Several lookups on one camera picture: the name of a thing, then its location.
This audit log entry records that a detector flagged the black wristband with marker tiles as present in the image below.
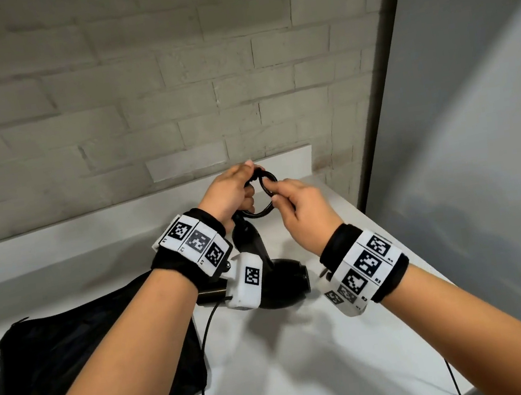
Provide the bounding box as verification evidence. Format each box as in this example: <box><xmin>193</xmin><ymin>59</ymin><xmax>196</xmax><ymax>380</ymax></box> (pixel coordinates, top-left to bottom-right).
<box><xmin>314</xmin><ymin>215</ymin><xmax>416</xmax><ymax>311</ymax></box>
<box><xmin>143</xmin><ymin>203</ymin><xmax>240</xmax><ymax>297</ymax></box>

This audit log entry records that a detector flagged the person's left hand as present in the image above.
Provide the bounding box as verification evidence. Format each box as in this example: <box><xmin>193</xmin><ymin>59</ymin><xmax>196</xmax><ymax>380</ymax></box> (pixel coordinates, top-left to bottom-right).
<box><xmin>191</xmin><ymin>157</ymin><xmax>273</xmax><ymax>238</ymax></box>

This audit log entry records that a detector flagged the person's right hand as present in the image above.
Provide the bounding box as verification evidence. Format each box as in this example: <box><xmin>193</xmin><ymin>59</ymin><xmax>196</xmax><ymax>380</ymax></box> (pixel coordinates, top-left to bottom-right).
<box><xmin>263</xmin><ymin>170</ymin><xmax>349</xmax><ymax>264</ymax></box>

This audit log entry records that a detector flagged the person's left forearm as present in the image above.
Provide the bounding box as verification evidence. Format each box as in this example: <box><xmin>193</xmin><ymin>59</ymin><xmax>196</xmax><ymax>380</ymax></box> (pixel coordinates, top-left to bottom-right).
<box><xmin>5</xmin><ymin>264</ymin><xmax>214</xmax><ymax>395</ymax></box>

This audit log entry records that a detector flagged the black hair dryer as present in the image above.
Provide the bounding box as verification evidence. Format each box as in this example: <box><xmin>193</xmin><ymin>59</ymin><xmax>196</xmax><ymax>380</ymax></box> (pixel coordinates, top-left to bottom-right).
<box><xmin>185</xmin><ymin>204</ymin><xmax>314</xmax><ymax>320</ymax></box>

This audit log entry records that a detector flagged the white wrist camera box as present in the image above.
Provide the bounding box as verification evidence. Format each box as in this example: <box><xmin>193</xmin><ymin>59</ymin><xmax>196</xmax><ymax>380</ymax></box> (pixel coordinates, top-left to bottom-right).
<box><xmin>321</xmin><ymin>272</ymin><xmax>372</xmax><ymax>321</ymax></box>
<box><xmin>219</xmin><ymin>250</ymin><xmax>270</xmax><ymax>314</ymax></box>

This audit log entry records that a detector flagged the person's right forearm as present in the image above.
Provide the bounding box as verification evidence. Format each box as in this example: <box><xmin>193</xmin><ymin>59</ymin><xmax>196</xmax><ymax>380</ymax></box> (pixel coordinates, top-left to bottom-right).
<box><xmin>376</xmin><ymin>249</ymin><xmax>521</xmax><ymax>395</ymax></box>

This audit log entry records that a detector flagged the dark corner post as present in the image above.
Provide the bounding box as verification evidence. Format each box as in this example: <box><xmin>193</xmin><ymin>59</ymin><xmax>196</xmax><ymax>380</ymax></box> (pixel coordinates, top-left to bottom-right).
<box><xmin>328</xmin><ymin>0</ymin><xmax>443</xmax><ymax>213</ymax></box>

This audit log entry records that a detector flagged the thin black camera cable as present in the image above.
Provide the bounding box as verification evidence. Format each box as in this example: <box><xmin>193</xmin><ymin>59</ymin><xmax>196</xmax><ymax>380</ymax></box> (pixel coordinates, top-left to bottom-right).
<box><xmin>443</xmin><ymin>355</ymin><xmax>464</xmax><ymax>395</ymax></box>
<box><xmin>181</xmin><ymin>299</ymin><xmax>236</xmax><ymax>395</ymax></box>

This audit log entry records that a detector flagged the black hair dryer cord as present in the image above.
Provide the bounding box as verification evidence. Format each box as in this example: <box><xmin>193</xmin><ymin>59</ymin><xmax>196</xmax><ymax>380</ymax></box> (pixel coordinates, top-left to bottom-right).
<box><xmin>230</xmin><ymin>164</ymin><xmax>286</xmax><ymax>222</ymax></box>

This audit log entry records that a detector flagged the black fabric pouch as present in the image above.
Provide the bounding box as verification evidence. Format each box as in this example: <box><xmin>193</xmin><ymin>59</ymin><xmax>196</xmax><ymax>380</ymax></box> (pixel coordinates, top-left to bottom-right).
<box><xmin>0</xmin><ymin>265</ymin><xmax>212</xmax><ymax>395</ymax></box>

· · · · · · ·

| Instructions to follow |
Within the entries above, count each line holding the string "hair". Give only the result.

| Problem solution |
2